Rappel

Posté en tant qu’invité par l’Urbain:

Ploc plic

Il vient de partir.

Ploc plic plac ploc

Je le vois descendre un moment, puis il disparait derrière un bombement.

Ploc ploc plic plic plac pluc ploc ploc

Je suis tout seul dans la grotte.

plocplocplocplocplocplocplocplocplocplocploc

Temps de chiote.

Le marin de la bande l’avait prédit. « La fissure d’Ailefroide ? Sans moi. Vous allez vous prendre une rincée ». On était donc partis à quatre, et après trois-quatre longueurs, la pluie s’était installée. Bien au sec au fond de la fissure, on avait attendu que ça s’arrange, mais ça ne s’était pas arrangé. Ce qui s’était arrangé, c’était la pénétration de l’eau dans la fissure. Il était temps de se prendre la rincée.

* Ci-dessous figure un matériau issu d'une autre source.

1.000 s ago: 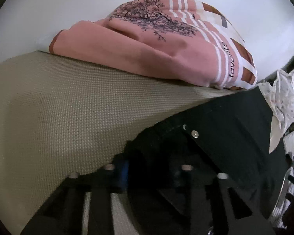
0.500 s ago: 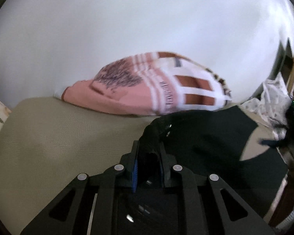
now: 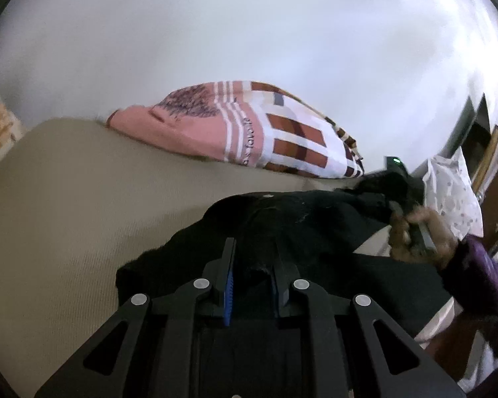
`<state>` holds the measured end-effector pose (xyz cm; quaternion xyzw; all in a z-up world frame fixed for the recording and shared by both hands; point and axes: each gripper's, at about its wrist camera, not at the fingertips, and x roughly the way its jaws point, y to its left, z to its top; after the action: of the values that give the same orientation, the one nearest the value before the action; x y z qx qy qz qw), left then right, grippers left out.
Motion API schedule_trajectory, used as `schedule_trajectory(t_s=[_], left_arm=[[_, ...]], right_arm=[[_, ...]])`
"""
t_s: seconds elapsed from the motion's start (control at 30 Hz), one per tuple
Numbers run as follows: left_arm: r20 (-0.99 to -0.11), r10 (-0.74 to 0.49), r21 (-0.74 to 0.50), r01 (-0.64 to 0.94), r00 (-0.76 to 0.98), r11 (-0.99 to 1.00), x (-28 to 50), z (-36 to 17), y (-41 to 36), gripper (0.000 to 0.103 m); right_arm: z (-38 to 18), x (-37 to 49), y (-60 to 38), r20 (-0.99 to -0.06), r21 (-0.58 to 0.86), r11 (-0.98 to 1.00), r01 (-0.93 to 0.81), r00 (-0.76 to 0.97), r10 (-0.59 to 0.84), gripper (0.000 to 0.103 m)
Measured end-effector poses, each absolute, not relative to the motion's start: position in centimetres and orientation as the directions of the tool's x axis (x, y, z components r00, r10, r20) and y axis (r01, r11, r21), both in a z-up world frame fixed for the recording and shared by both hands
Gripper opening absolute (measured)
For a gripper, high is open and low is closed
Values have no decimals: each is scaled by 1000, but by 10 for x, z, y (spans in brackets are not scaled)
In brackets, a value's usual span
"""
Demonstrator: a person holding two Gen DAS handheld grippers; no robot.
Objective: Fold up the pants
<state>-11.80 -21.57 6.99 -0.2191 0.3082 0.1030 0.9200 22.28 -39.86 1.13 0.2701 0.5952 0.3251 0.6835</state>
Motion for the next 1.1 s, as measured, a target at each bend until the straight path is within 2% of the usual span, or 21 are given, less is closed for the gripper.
schedule_trajectory(t_s=[0.2, 0.5, 0.7, 0.83, 0.97, 1.1], left_arm=[[-648, 30, -388, -364, 761, 846, -144, 67, -212, 18], [-736, 39, -367, -447, 676, 816, -199, 45, -236, 19], [-802, 34, -325, -484, 597, 812, -218, 12, -240, 19], [-814, 85, -251, -479, 575, 841, -220, 13, -251, 20], [-834, 148, -166, -497, 532, 852, -226, 17, -255, 26], [-831, 186, -160, -546, 525, 822, -241, 27, -255, 26]], right_arm=[[48, 137, -431, -674, 658, 692, -297, 177, 717, 8], [16, 18, -509, -652, 718, 658, -226, 110, 750, 8], [-29, -12, -533, -667, 735, 665, -135, 37, 744, 8], [-43, -21, -542, -654, 751, 653, -99, 27, 756, 7], [-42, -23, -541, -651, 751, 649, -122, 23, 759, 7], [-47, -22, -545, -638, 763, 635, -117, 15, 770, 7]])
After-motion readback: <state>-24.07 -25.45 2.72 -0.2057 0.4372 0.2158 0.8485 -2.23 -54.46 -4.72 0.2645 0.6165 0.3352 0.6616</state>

Pour aller plus vite, et compte tenu du fait qu’on avait bien l’intention d’y revenir dès le lendemain, on a décidé d’enchainer les deux premiers rappels en laissant sur place la corde de 100m. Un beau noeud en haut, un beau noeud à mi parcours, un beau noeud en bas, et tout le monde descend à la queue-leu-leu. Ne restera qu’un petit rappel. Gain de temps : 30mn. Vu la pluie, c’était pas négligeable.

Quand il faut prendre son tour, je ne suis pas pressé. C’est ma première sortie de l’année, je ne vais pas me précipiter en bas à la première pluie. On est bien, là, à respirer l’air pur. Un an que j’attends ça. Allez-y, allez-y, je vous rattrape. Ils ne s’étaient pas fait prier.

Et voilà, je suis seul, et je regarde le bombement, derrière lequel le dernier vient de disparaitre. Y’a un truc rouge qui vole au vent. Ils ont oublié une sangle ? Je ramasserais ça en descendant.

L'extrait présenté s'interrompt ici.